◆ **PROBLEM DETAILS**
The response must be a precise copy of the records that follow.

BEGIN

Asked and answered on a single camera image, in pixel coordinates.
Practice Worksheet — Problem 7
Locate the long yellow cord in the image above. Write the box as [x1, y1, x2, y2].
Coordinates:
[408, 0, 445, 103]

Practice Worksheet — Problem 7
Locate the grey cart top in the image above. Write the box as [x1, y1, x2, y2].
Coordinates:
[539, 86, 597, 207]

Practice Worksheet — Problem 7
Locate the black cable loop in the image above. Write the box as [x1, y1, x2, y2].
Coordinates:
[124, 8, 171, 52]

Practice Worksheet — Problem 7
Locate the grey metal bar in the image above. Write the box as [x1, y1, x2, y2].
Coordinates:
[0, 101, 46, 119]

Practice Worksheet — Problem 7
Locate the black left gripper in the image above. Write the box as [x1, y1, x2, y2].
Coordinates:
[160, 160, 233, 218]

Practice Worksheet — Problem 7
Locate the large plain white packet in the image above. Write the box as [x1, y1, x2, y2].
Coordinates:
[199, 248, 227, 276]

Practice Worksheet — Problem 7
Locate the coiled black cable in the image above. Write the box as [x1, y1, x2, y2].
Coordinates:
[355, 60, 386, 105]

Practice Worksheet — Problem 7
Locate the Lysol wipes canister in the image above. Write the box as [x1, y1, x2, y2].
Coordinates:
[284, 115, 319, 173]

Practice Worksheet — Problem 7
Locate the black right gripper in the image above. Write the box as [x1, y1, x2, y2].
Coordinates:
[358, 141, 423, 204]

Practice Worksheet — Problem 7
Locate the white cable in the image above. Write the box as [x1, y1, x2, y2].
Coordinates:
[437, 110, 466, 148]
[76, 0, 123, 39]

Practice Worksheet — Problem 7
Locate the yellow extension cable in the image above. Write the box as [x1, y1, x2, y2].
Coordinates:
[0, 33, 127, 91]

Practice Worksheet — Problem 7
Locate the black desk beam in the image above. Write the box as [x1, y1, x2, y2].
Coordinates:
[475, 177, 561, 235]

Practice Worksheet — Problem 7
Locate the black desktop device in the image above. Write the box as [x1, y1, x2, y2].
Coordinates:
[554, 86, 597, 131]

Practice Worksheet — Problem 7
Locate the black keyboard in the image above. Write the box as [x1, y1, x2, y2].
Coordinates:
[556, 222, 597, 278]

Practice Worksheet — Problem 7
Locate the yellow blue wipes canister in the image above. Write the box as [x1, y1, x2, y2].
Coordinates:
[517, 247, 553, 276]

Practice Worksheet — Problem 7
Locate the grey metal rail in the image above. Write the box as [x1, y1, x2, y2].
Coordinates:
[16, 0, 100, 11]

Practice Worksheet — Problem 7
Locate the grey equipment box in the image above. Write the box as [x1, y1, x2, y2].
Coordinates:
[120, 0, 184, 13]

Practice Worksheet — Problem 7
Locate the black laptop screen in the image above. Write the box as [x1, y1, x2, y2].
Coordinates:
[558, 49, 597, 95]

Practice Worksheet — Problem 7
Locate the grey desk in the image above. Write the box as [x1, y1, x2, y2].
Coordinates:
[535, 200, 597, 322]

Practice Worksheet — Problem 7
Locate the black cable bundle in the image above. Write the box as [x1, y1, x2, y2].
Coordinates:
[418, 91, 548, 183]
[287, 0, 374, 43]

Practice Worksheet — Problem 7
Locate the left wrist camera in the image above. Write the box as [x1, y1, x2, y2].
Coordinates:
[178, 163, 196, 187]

END

◆ **WORKED SOLUTION**
Asked and answered on a single camera image, in pixel coordinates.
Practice Worksheet — Problem 7
Locate the long yellow cord in the image above. Write the box as [x1, y1, x2, y2].
Coordinates:
[408, 0, 445, 103]

Practice Worksheet — Problem 7
Locate the grey cart top in the image above. Write the box as [x1, y1, x2, y2].
Coordinates:
[539, 86, 597, 207]

Practice Worksheet — Problem 7
Locate the black cable loop in the image above. Write the box as [x1, y1, x2, y2].
Coordinates:
[124, 8, 171, 52]

Practice Worksheet — Problem 7
Locate the grey metal bar in the image above. Write the box as [x1, y1, x2, y2].
Coordinates:
[0, 101, 46, 119]

Practice Worksheet — Problem 7
Locate the black left gripper in the image above. Write the box as [x1, y1, x2, y2].
Coordinates:
[160, 160, 233, 218]

Practice Worksheet — Problem 7
Locate the large plain white packet in the image above. Write the box as [x1, y1, x2, y2].
Coordinates:
[199, 248, 227, 276]

Practice Worksheet — Problem 7
Locate the coiled black cable in the image above. Write the box as [x1, y1, x2, y2].
Coordinates:
[355, 60, 386, 105]

Practice Worksheet — Problem 7
Locate the Lysol wipes canister in the image above. Write the box as [x1, y1, x2, y2].
Coordinates:
[284, 115, 319, 173]

Practice Worksheet — Problem 7
Locate the black right gripper in the image above. Write the box as [x1, y1, x2, y2].
Coordinates:
[358, 141, 423, 204]

Practice Worksheet — Problem 7
Locate the white cable in the image above. Write the box as [x1, y1, x2, y2].
Coordinates:
[437, 110, 466, 148]
[76, 0, 123, 39]

Practice Worksheet — Problem 7
Locate the yellow extension cable in the image above. Write the box as [x1, y1, x2, y2].
Coordinates:
[0, 33, 127, 91]

Practice Worksheet — Problem 7
Locate the black desk beam in the image above. Write the box as [x1, y1, x2, y2].
Coordinates:
[475, 177, 561, 235]

Practice Worksheet — Problem 7
Locate the black desktop device in the image above. Write the box as [x1, y1, x2, y2].
Coordinates:
[554, 86, 597, 131]

Practice Worksheet — Problem 7
Locate the black keyboard in the image above. Write the box as [x1, y1, x2, y2].
Coordinates:
[556, 222, 597, 278]

Practice Worksheet — Problem 7
Locate the yellow blue wipes canister in the image above. Write the box as [x1, y1, x2, y2].
Coordinates:
[517, 247, 553, 276]

Practice Worksheet — Problem 7
Locate the grey metal rail in the image above. Write the box as [x1, y1, x2, y2].
Coordinates:
[16, 0, 100, 11]

Practice Worksheet — Problem 7
Locate the grey equipment box in the image above. Write the box as [x1, y1, x2, y2].
Coordinates:
[120, 0, 184, 13]

Practice Worksheet — Problem 7
Locate the black laptop screen in the image above. Write the box as [x1, y1, x2, y2].
Coordinates:
[558, 49, 597, 95]

Practice Worksheet — Problem 7
Locate the grey desk in the image above. Write the box as [x1, y1, x2, y2].
Coordinates:
[535, 200, 597, 322]

Practice Worksheet — Problem 7
Locate the black cable bundle in the image above. Write the box as [x1, y1, x2, y2].
Coordinates:
[418, 91, 548, 183]
[287, 0, 374, 43]

Practice Worksheet — Problem 7
Locate the left wrist camera in the image above. Write the box as [x1, y1, x2, y2].
Coordinates:
[178, 163, 196, 187]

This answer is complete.